Well, a (non-inline) directory where '.' is a single directory entry
that fills the file system block should (probably) never occur in
nature.  So from that perspective, the check that you propose is
probably fine.

HOWEVER.  The check that e2fsck does is slightly different, which is
stronger in some ways, and weaker than others relative to what you
propose.  What e2fsck checks for non-inline directory is that '.' must
be first entry, and '..' must be the second directory entry.

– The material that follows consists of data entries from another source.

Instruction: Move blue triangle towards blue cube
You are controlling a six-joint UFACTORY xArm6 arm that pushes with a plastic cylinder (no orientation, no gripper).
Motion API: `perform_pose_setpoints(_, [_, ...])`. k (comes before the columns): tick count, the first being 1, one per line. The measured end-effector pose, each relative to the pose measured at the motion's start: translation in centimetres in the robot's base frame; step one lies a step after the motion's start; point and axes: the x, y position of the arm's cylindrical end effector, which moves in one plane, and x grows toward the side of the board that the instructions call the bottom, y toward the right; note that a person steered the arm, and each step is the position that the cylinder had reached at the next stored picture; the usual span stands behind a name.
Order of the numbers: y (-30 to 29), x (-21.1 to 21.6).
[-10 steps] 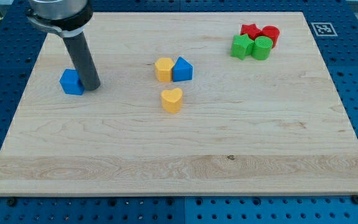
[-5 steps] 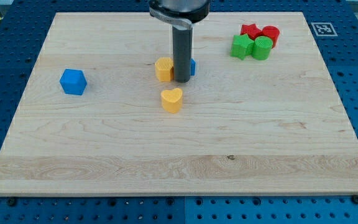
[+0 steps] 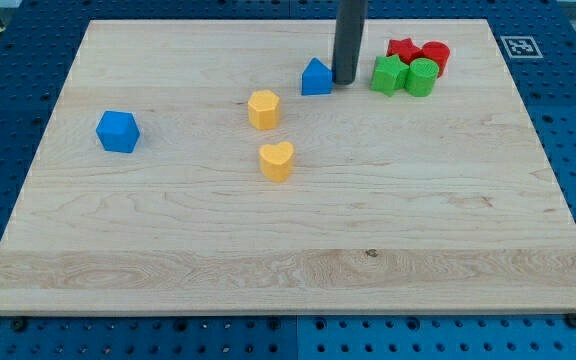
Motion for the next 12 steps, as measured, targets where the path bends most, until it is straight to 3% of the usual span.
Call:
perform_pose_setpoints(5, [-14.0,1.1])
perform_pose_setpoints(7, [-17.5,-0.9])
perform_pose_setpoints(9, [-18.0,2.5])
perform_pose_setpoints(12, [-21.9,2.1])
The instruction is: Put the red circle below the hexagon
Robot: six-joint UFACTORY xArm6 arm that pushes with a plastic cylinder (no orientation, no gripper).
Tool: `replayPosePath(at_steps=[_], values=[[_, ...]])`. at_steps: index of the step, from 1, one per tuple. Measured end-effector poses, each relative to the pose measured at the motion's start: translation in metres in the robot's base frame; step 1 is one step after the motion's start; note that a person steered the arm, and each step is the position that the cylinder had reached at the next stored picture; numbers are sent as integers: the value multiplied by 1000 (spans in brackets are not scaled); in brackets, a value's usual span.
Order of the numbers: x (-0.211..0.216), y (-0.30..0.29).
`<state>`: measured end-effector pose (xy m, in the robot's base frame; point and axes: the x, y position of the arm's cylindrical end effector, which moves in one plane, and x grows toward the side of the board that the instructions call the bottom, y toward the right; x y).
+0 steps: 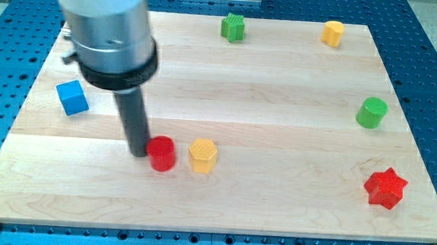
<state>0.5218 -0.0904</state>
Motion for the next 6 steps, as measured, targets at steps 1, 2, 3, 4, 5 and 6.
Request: replayPosePath(at_steps=[1,2,3,4,5,6], values=[[11,23],[-1,10],[17,18],[23,30],[25,30],[26,52]])
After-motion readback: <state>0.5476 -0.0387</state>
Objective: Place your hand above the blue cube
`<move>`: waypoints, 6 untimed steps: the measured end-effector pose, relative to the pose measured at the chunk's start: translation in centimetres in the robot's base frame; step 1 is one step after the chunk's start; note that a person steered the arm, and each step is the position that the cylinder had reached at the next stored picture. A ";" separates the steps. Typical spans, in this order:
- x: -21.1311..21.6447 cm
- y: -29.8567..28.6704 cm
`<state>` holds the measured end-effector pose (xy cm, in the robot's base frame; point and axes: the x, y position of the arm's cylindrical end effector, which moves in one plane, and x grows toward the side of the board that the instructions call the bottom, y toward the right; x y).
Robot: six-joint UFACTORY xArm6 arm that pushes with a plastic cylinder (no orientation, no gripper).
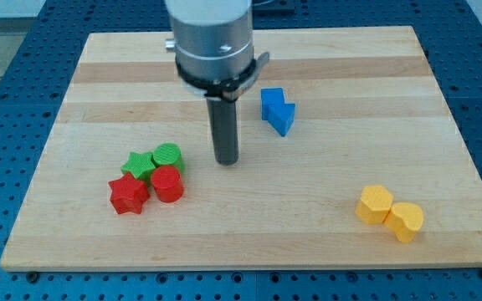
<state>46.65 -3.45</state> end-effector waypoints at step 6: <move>-14.4 -0.9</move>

So if somehow, a file system gets created where '.' is the first entry
that fills the first directory block, and '..' is the second entry
which is at the beginning of the second directory block, we would be
in the interesting situation where it's possible that the kernel would
report the file system to be corrupted --- not in the case of
check_empty_dir() used in the rmdir_path, but there are other calls to
check_dir_entry that will result in the file system to be declare
corrupted --- then when the user runs e2fsck on a file system declared
corrupted by the kernel, e2fsck would return a Big Thumbs Up; but then
when the kernel trips over that directory again, it would get declared
corrupted again.

So this ultimately turns on the definition of "valid".  If the
definition is "could this happen naturally, at least using all Linux
implementations that I'm aware of", then no, it's not valid.  However,
if there is some other implementation of ext2/ext3/ext4 (say, BSD,
Hurd, etc.), or a potentially malicious user (or a fuzzer) carefully
crafts a file system, and e2fsck reports that the file system doesn't
have any problems, then yes there _could_ be valid file systems where
'.' is both the first and last directory entry.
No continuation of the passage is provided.